• **What the exercise asks**:
Where the records below show a line containing "[[29,111],[90,170],[37,49]]", start copying; end with the line containing "Segment the", and copy it too.
* * *
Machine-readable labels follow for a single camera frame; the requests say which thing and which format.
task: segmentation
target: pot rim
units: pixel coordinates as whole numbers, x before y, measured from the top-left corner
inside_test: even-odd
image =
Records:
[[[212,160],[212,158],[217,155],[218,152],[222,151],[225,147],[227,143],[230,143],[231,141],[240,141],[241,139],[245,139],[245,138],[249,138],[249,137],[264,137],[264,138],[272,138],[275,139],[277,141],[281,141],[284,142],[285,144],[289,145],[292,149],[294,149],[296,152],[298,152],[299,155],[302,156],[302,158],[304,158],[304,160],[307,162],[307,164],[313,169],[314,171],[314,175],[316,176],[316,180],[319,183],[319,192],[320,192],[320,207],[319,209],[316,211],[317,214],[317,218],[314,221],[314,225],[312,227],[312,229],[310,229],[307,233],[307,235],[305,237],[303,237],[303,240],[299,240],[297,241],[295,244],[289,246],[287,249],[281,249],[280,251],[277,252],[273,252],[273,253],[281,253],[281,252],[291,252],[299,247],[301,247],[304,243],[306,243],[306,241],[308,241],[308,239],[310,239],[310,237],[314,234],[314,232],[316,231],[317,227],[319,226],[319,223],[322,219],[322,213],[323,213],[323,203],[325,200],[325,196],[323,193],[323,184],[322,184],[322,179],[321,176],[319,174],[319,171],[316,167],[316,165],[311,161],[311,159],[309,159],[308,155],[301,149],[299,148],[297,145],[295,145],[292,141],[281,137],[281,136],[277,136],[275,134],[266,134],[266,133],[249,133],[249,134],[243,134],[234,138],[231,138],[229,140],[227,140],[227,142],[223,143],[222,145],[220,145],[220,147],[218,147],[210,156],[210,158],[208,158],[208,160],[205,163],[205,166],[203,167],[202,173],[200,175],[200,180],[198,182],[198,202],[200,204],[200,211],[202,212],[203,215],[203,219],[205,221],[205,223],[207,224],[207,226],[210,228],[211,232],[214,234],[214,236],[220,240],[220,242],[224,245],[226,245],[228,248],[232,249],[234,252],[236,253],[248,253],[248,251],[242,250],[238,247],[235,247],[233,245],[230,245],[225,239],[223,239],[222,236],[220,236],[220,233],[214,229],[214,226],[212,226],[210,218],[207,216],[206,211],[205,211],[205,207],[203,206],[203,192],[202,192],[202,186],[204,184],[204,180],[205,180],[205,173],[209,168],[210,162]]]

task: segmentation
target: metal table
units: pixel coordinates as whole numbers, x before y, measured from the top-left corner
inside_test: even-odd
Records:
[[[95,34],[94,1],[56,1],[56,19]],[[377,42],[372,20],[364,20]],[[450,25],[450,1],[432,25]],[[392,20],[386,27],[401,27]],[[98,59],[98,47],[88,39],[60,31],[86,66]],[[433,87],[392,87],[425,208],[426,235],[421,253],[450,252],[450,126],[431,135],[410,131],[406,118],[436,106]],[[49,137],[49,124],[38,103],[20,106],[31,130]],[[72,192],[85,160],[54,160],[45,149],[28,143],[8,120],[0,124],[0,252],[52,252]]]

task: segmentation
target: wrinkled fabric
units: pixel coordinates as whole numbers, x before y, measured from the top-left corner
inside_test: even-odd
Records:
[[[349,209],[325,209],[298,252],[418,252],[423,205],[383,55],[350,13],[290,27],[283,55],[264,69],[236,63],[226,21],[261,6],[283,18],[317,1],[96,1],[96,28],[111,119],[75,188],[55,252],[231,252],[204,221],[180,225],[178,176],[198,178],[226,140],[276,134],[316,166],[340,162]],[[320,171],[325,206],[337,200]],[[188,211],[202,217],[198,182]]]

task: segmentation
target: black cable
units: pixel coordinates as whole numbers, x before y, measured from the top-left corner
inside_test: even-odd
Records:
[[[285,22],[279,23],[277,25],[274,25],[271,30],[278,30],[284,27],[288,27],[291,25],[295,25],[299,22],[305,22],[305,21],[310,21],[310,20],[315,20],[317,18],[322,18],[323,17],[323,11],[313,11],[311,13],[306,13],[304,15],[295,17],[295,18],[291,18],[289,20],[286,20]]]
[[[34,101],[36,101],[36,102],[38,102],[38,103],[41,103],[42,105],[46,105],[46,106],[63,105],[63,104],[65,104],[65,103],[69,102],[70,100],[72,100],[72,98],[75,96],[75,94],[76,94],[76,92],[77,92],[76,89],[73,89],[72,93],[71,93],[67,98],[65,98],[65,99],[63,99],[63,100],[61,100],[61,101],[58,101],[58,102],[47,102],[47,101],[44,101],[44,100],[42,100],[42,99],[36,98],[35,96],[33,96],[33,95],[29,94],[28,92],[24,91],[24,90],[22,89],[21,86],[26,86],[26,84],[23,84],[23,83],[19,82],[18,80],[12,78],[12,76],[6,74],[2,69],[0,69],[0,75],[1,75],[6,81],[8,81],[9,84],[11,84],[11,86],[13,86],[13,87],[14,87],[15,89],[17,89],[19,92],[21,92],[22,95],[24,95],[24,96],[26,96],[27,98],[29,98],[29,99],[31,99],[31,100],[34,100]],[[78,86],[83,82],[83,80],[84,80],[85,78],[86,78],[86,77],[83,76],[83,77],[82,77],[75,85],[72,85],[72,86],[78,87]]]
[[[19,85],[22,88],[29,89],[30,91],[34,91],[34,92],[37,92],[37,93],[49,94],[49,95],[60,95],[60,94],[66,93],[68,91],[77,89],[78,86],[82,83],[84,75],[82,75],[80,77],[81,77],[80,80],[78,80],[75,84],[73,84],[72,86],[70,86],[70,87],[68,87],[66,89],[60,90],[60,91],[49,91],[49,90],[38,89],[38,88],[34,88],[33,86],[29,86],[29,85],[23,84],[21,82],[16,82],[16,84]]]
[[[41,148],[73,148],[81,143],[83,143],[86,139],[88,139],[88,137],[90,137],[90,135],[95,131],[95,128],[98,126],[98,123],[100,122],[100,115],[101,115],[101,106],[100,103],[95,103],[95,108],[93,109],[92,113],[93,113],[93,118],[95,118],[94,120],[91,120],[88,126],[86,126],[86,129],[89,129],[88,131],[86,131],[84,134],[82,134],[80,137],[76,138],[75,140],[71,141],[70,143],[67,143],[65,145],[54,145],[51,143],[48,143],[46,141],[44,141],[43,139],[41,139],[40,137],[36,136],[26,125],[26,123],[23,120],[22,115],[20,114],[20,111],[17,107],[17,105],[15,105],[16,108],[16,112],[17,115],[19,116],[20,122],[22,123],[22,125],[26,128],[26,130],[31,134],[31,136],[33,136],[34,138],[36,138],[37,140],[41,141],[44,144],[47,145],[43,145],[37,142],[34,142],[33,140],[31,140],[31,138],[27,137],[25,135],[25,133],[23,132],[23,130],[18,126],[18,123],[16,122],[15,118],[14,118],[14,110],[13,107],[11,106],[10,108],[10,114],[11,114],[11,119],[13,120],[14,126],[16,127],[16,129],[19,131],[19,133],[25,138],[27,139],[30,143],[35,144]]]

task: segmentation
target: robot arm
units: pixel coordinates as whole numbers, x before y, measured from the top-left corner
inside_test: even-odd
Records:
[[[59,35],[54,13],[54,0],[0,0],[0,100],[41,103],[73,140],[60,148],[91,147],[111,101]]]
* * *
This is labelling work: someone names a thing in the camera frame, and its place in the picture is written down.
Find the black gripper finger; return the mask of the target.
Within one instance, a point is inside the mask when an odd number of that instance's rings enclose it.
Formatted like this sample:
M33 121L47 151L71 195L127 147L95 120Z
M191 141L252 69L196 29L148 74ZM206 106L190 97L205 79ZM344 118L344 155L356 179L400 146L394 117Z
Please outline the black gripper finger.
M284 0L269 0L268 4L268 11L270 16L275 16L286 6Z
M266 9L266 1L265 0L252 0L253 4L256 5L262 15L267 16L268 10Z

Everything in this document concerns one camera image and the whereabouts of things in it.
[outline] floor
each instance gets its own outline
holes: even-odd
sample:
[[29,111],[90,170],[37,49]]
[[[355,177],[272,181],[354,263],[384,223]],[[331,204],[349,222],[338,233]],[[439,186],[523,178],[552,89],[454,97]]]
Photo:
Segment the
* * *
• **Your response**:
[[29,111],[90,170],[37,49]]
[[[355,177],[272,181],[354,263],[384,223]],[[331,204],[349,222],[338,233]],[[439,186],[523,178],[552,89],[454,97]]]
Photo:
Segment the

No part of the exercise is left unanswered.